With loads of cash taken out from inbuilt bunkers of your bungalows and burnt or looted (presumably, those were not AI-generated images, after all) and those towering fancy trees made of precious gifts gone in a jiffy, workouts within the confines of homes or other secure places maybe the best way to remain healthy for our dudes leading a life of pleasure and plenty in this great republic of milk and honey for a select few. 

Disclaimer: All this is no professional advice as this primate has no association whatsoever with body shaping and health-making. Let subject experts like medical personnel, fitness gurus and columnists, who often feature in very many publications with their long disclaimers, be your guide, guys. 

Destiny be damned

Rather than his life, this freelancer remains more concerned about the health of this great nation. Ironic, isn’t it? Yes, indeed. 

In Nepali, there’s a proverb that perfectly explains this kinda behaviour: Nadhukheko tauko dori lagayera dukhaune. A freelancer’s so-so translation of this saying goes: Tying a rope around your head to give yourself a headache! 

We have but one nation and worrying a wee bit about our present and future won’t do us a helluva lotta bad, regardless of such nuggets. 

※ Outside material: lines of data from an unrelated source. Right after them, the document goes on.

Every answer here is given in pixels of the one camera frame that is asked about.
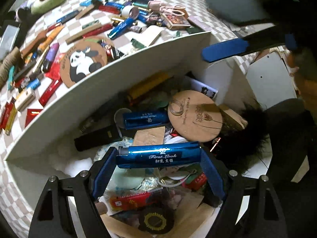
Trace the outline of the red flat box in drawer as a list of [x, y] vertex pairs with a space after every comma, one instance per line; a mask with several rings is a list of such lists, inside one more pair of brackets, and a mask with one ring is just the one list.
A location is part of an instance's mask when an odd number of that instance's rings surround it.
[[164, 188], [157, 188], [132, 195], [111, 197], [109, 202], [113, 211], [129, 211], [139, 207], [145, 207], [159, 201], [165, 191], [166, 189]]

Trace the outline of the playing card box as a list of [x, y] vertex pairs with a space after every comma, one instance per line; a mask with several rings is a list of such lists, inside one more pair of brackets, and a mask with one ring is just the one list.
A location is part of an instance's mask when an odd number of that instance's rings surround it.
[[191, 27], [191, 24], [184, 16], [162, 13], [161, 18], [166, 27], [170, 30], [185, 30]]

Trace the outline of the engraved round wooden coaster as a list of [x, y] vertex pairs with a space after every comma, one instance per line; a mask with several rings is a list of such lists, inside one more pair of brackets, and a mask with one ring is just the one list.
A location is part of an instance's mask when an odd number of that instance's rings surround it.
[[168, 117], [173, 128], [188, 141], [211, 141], [219, 135], [223, 125], [215, 102], [194, 90], [184, 90], [172, 97]]

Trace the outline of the pink scissors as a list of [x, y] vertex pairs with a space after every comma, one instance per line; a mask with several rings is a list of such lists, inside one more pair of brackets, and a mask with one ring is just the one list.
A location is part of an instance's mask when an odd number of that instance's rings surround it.
[[182, 5], [174, 5], [169, 6], [163, 3], [162, 1], [149, 1], [148, 2], [148, 8], [152, 11], [157, 11], [165, 14], [172, 14], [174, 16], [184, 16], [185, 18], [188, 18], [188, 14], [186, 11], [186, 7]]

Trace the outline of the white drawer box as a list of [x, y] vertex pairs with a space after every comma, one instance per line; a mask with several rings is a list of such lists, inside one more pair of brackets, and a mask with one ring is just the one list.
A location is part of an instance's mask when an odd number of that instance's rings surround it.
[[49, 145], [119, 92], [159, 71], [185, 74], [217, 89], [217, 104], [235, 112], [255, 105], [255, 95], [242, 62], [233, 57], [214, 64], [202, 60], [201, 50], [216, 43], [210, 33], [199, 33], [150, 46], [116, 60], [71, 88], [64, 85], [57, 97], [25, 127], [13, 131], [14, 141], [1, 139], [1, 212], [19, 237], [27, 237], [33, 210], [52, 175], [63, 177], [46, 161]]

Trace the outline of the blue lighter in drawer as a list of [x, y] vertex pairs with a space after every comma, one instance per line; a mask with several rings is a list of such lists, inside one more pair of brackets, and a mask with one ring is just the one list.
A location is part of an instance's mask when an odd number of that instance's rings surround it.
[[122, 117], [126, 130], [151, 128], [169, 123], [167, 112], [159, 110], [124, 113]]

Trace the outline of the black gold round tin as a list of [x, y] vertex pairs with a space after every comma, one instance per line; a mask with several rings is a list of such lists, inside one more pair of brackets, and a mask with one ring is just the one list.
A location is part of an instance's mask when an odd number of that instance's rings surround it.
[[166, 234], [172, 230], [174, 223], [173, 210], [163, 205], [145, 208], [139, 215], [139, 230], [150, 234]]

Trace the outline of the beige wooden block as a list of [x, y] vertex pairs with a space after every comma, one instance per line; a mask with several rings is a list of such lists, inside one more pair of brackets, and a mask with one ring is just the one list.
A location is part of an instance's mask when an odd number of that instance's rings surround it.
[[154, 42], [158, 39], [162, 31], [163, 27], [159, 27], [156, 25], [149, 26], [145, 29], [143, 33], [141, 33], [140, 36], [137, 37], [137, 40], [145, 47], [148, 47], [154, 44]]

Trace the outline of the red cigarette box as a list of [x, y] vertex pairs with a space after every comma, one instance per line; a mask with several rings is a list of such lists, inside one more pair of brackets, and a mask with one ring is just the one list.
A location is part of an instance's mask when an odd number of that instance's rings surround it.
[[27, 109], [26, 119], [25, 119], [25, 127], [27, 127], [31, 121], [42, 112], [42, 109]]

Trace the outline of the small red lighter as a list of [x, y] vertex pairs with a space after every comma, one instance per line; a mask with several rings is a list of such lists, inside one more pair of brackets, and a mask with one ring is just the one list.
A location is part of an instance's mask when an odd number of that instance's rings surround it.
[[39, 103], [41, 106], [45, 106], [49, 99], [53, 96], [57, 88], [62, 84], [61, 78], [57, 80], [52, 80], [51, 84], [48, 86], [48, 88], [45, 90], [45, 92], [42, 94], [42, 96], [39, 98]]

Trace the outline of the clear tape roll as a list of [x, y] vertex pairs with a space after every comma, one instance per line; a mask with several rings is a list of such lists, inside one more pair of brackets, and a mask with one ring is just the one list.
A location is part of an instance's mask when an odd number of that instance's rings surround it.
[[122, 18], [132, 18], [137, 19], [139, 16], [139, 9], [133, 5], [127, 5], [122, 8], [121, 10], [121, 16]]

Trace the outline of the red snack packet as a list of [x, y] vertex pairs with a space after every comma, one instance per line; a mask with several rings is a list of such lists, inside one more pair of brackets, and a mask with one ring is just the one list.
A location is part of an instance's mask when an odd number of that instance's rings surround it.
[[60, 78], [60, 63], [64, 55], [64, 53], [60, 53], [55, 57], [50, 70], [44, 74], [45, 77], [52, 80], [58, 80]]

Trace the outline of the panda wooden coaster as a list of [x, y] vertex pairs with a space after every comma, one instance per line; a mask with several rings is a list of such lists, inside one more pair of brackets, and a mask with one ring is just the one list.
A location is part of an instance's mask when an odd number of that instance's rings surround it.
[[60, 61], [60, 77], [67, 88], [107, 65], [105, 49], [94, 41], [79, 41]]

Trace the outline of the purple lighter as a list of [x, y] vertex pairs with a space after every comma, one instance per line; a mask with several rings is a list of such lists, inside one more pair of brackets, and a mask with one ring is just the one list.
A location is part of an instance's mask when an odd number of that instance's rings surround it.
[[42, 71], [44, 73], [47, 73], [50, 71], [50, 68], [51, 68], [53, 61], [56, 57], [56, 54], [59, 50], [59, 46], [60, 46], [60, 44], [57, 42], [55, 44], [52, 44], [50, 49], [48, 50], [48, 53], [47, 53], [47, 55], [42, 63]]

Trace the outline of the brown leather sheath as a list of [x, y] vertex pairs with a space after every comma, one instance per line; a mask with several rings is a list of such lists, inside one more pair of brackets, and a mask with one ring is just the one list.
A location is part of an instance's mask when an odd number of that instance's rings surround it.
[[22, 51], [20, 51], [22, 59], [25, 59], [25, 57], [29, 55], [31, 51], [33, 51], [47, 39], [47, 32], [47, 30], [41, 31], [31, 43], [29, 43]]

So, this scribbler keeps worrying about and commenting on abstract things like national sovereignty, our collective future as a sovereign people, our collective destiny under a royal republican order and the like, despite gentle and not-so-gentle reminders from moneyed and influential kith, kin and well-wishers that destiny has not chosen him to worry about these things, that he should focus rather on providing for himself and his family, so on and so forth. 

Destiny be damned!

Choose with extreme caution 

As this Nepali sapien navigates from personal health to the health of this nation, how about wrapping up this piece with some questions to both the clique, which had been ‘ruling’ this country like its fief till September 9, and a public, which never seems to get tired of voting a tried, tested and failed political leadership to power despite their repeated below-par performances over the decades? 

What forces have benefited the most after each wave of change brought through our blood, sweat, toil and tears?

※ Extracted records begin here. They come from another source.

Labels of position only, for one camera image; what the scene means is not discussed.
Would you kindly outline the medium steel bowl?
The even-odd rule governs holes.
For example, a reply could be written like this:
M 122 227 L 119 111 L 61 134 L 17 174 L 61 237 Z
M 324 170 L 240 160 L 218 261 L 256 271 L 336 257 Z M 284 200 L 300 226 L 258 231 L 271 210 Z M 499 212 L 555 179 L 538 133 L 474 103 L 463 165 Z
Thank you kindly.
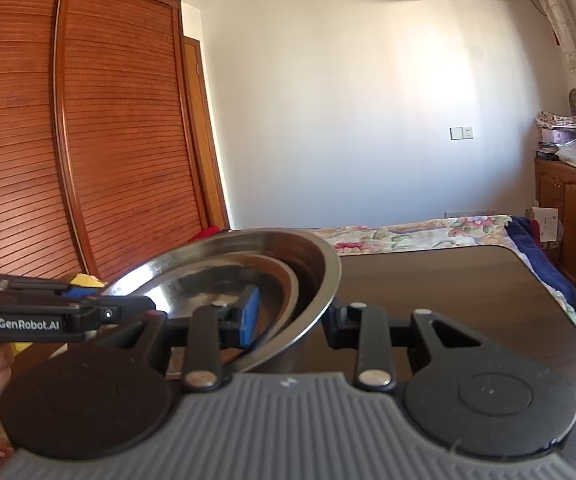
M 197 309 L 217 312 L 222 360 L 233 362 L 290 321 L 297 304 L 297 276 L 279 260 L 261 255 L 230 255 L 187 263 L 138 289 L 171 320 L 188 321 Z

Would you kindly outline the large steel bowl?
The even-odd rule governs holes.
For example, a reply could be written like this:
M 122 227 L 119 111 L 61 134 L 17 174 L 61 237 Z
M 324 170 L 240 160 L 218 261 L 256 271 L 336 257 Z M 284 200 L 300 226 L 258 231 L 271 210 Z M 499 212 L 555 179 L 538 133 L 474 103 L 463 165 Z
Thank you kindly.
M 137 266 L 105 296 L 147 296 L 171 322 L 212 307 L 219 316 L 254 287 L 256 323 L 241 350 L 225 349 L 226 370 L 291 367 L 291 348 L 319 321 L 337 293 L 341 261 L 333 247 L 302 230 L 233 231 L 197 240 Z

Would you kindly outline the wooden louvered wardrobe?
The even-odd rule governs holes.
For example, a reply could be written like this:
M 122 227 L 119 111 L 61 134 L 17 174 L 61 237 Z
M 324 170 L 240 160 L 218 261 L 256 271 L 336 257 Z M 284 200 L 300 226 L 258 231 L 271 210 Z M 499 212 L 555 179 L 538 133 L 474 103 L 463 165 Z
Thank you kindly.
M 0 0 L 0 274 L 105 281 L 207 225 L 178 0 Z

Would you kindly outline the wooden door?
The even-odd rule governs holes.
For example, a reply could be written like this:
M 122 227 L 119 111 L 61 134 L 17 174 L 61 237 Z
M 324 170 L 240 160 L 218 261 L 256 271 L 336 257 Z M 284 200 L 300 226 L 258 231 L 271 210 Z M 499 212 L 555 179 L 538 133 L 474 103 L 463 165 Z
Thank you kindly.
M 196 144 L 203 196 L 207 205 L 207 218 L 211 226 L 228 229 L 225 195 L 218 168 L 207 88 L 205 88 L 201 44 L 199 40 L 185 36 L 183 47 L 187 66 L 193 140 Z

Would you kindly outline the floral bed quilt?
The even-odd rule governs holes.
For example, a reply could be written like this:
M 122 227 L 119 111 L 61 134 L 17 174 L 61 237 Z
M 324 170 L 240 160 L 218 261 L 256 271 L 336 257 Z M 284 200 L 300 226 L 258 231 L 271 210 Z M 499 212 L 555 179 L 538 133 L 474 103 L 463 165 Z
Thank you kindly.
M 563 276 L 533 237 L 532 222 L 507 214 L 432 219 L 391 226 L 340 226 L 312 229 L 340 256 L 424 252 L 461 247 L 498 246 L 516 254 L 576 326 L 576 288 Z

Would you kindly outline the white paper bag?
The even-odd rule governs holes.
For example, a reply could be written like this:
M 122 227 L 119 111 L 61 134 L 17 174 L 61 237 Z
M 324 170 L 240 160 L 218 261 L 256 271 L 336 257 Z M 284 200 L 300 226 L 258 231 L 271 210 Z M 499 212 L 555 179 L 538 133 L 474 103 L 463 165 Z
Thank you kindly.
M 559 211 L 550 207 L 530 207 L 527 218 L 535 229 L 538 242 L 548 244 L 559 240 Z

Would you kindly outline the clutter pile on cabinet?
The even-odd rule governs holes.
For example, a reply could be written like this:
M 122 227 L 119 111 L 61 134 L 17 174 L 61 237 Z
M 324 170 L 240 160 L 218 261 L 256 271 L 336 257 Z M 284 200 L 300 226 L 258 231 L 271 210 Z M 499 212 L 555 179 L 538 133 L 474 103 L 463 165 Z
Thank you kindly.
M 535 158 L 564 162 L 576 168 L 576 90 L 568 94 L 571 115 L 539 112 L 535 118 L 538 133 Z

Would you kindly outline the wall switch plate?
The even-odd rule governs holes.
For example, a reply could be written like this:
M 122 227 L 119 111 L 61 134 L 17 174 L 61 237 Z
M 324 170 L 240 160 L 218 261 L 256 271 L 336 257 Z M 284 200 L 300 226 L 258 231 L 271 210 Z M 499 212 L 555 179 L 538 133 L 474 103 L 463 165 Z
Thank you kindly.
M 449 133 L 452 140 L 472 140 L 474 138 L 472 127 L 450 127 Z

In this day and age of fast-changing technological landscape and immense geopolitical as well as geostrategic challenges, should years spent behind bars for higher ideals like democracy and human rights be the sole criterion for repeated elevations to the most powerful positions that shape our destiny as a nation? What of things like specialization, expertise, meritocracy? Granted that some or other ‘dynamic politico’ way past his/her prime can wax eloquent on all things under the sun and beyond like good governance, transparency, cybersecurity, data science, the internet of things, machine learning, artificial general intelligence, artificial superintelligence, geopolitics and geostrategy but does that pure talk—and the utter lack of proven expertise—make the person automatically qualified to run—leave alone govern—this fragile state that almost collapsed within 48 hours after the start of a protest?

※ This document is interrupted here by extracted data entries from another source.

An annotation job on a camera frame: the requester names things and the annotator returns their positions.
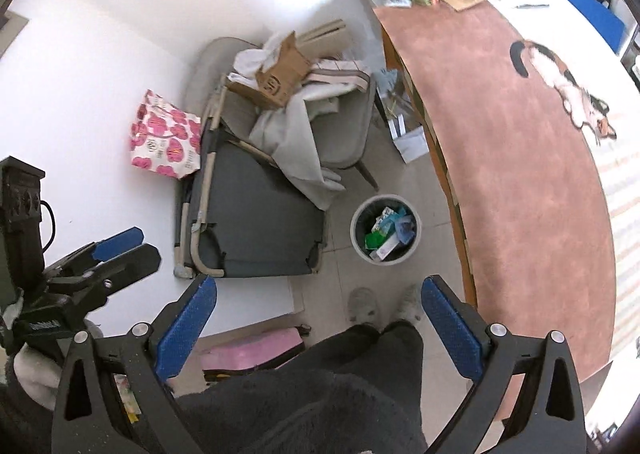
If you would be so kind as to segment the white cloth sheet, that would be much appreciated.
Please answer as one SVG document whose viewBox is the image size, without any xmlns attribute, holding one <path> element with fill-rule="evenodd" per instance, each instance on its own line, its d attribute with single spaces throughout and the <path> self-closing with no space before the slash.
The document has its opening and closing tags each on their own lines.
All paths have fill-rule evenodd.
<svg viewBox="0 0 640 454">
<path fill-rule="evenodd" d="M 345 190 L 335 170 L 346 168 L 348 161 L 322 159 L 312 124 L 354 112 L 340 103 L 350 94 L 371 91 L 367 66 L 358 60 L 308 60 L 296 46 L 295 33 L 280 33 L 258 48 L 238 52 L 227 86 L 258 110 L 248 142 L 266 152 L 311 203 L 328 209 Z"/>
</svg>

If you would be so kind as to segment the light blue plastic wrapper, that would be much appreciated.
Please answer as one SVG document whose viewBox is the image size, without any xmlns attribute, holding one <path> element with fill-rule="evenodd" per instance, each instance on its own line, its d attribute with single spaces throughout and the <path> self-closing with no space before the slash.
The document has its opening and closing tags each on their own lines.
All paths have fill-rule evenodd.
<svg viewBox="0 0 640 454">
<path fill-rule="evenodd" d="M 398 216 L 394 221 L 394 229 L 398 242 L 408 245 L 416 237 L 416 219 L 413 215 Z"/>
</svg>

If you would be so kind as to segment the white round trash bin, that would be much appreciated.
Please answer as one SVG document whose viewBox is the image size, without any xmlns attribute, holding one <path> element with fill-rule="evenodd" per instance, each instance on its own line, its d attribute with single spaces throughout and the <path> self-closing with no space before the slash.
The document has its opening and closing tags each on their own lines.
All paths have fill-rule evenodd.
<svg viewBox="0 0 640 454">
<path fill-rule="evenodd" d="M 394 221 L 398 216 L 413 215 L 416 219 L 416 237 L 408 245 L 398 242 Z M 375 230 L 394 230 L 394 234 L 376 251 L 364 248 L 364 237 Z M 397 266 L 407 260 L 418 248 L 422 223 L 418 211 L 405 199 L 395 194 L 371 197 L 363 202 L 352 215 L 349 235 L 358 256 L 373 266 Z"/>
</svg>

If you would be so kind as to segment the blue folder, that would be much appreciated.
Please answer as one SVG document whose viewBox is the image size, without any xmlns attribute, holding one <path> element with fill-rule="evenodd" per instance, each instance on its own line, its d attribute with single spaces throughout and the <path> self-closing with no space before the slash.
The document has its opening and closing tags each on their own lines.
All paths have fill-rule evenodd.
<svg viewBox="0 0 640 454">
<path fill-rule="evenodd" d="M 623 43 L 625 25 L 612 11 L 597 0 L 568 0 L 598 31 L 617 54 Z"/>
</svg>

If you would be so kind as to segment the grey folding bed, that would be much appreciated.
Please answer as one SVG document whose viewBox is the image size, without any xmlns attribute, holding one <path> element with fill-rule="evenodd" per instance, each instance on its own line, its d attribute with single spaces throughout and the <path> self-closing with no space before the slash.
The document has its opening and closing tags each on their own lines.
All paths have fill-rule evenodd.
<svg viewBox="0 0 640 454">
<path fill-rule="evenodd" d="M 201 163 L 179 181 L 176 277 L 292 277 L 318 269 L 326 214 L 277 166 L 228 131 L 209 127 Z"/>
</svg>

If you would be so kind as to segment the blue green rice bag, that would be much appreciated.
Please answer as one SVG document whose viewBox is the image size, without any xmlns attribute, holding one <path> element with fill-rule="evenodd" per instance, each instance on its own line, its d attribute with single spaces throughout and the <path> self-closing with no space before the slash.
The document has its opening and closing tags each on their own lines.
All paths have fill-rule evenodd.
<svg viewBox="0 0 640 454">
<path fill-rule="evenodd" d="M 394 230 L 375 230 L 368 233 L 363 240 L 364 248 L 367 251 L 376 251 L 379 249 L 392 235 Z"/>
</svg>

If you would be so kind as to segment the person black trousers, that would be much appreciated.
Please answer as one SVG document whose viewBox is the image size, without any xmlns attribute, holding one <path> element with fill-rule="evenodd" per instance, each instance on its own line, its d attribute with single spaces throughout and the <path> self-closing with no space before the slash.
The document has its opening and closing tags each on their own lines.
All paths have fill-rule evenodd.
<svg viewBox="0 0 640 454">
<path fill-rule="evenodd" d="M 412 324 L 355 325 L 177 403 L 206 453 L 423 453 L 422 372 Z"/>
</svg>

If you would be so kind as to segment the pink floral bag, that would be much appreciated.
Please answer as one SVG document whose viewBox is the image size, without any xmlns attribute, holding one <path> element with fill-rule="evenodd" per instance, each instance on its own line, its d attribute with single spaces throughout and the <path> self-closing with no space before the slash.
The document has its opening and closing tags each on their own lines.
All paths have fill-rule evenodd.
<svg viewBox="0 0 640 454">
<path fill-rule="evenodd" d="M 130 163 L 181 179 L 201 168 L 201 118 L 147 90 L 130 129 Z"/>
</svg>

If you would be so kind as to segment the right grey slipper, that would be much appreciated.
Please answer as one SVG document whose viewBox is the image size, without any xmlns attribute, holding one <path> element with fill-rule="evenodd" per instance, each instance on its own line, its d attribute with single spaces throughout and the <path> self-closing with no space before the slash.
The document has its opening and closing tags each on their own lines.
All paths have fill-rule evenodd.
<svg viewBox="0 0 640 454">
<path fill-rule="evenodd" d="M 411 285 L 401 297 L 394 320 L 404 321 L 416 327 L 424 318 L 425 312 L 422 306 L 421 287 L 419 285 Z"/>
</svg>

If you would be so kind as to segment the left grey slipper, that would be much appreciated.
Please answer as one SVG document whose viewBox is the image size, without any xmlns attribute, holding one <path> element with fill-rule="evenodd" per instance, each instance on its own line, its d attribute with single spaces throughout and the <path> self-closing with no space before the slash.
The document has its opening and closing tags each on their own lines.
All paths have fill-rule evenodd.
<svg viewBox="0 0 640 454">
<path fill-rule="evenodd" d="M 372 329 L 381 328 L 381 313 L 375 293 L 367 287 L 358 287 L 348 296 L 347 313 L 352 325 L 365 325 Z"/>
</svg>

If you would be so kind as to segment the grey slipper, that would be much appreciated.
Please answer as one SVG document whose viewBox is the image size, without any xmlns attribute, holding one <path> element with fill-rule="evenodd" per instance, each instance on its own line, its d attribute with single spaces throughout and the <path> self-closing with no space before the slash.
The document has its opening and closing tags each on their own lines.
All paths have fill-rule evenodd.
<svg viewBox="0 0 640 454">
<path fill-rule="evenodd" d="M 411 285 L 401 297 L 394 320 L 404 321 L 416 327 L 424 318 L 425 312 L 422 306 L 421 287 L 419 285 Z"/>
<path fill-rule="evenodd" d="M 365 325 L 372 329 L 381 328 L 381 313 L 375 293 L 367 287 L 358 287 L 348 296 L 347 313 L 352 325 Z"/>
</svg>

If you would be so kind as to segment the cardboard box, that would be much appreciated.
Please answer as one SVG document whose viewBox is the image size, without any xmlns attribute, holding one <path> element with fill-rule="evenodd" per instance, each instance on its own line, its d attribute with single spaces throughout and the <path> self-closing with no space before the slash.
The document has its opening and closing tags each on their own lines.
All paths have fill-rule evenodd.
<svg viewBox="0 0 640 454">
<path fill-rule="evenodd" d="M 284 108 L 310 68 L 311 62 L 297 48 L 295 32 L 275 35 L 262 48 L 235 56 L 226 85 L 257 107 Z"/>
</svg>

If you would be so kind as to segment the cat pattern table mat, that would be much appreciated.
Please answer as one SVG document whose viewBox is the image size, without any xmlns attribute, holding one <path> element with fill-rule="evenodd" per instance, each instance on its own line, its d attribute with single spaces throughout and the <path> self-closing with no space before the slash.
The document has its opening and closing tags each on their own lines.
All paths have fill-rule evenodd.
<svg viewBox="0 0 640 454">
<path fill-rule="evenodd" d="M 560 330 L 581 380 L 603 373 L 590 427 L 639 394 L 639 94 L 568 0 L 484 0 L 457 11 L 378 7 L 386 60 L 404 72 L 445 191 L 465 296 L 518 334 Z M 553 50 L 610 106 L 615 139 L 576 127 L 510 48 Z"/>
</svg>

Even if this is to be a criterion, how many times should the members of this mediocre at best bunch return to power citing the same contributions and hold our collective future and our collective destiny hostage? 

What ‘feats’ will it achieve that it has not already during its decades-long tryst with state powers? Engage in more treasonous deals to sell Nepal down the river, further? Opt for more policy corruption scandals to bring respective parties to power through vote-buying and consign this nation to eternal darkness?

More than once, this scribe has heard members of this narrow bracket complaining that, in total, they were in power for barely a term or so despite repeated electoral wins, due to frequent changes in government. Who is to blame for such unstable governments, if not the three major parties in general and their top brass in particular?

Above all, is the old guard physically, mentally and spiritually fit to rule—let alone govern—Nepal?

Let’s ask ourselves—and our political leadership—these questions and choose our leaders with extreme caution, without giving the untried and untested lot a wild card.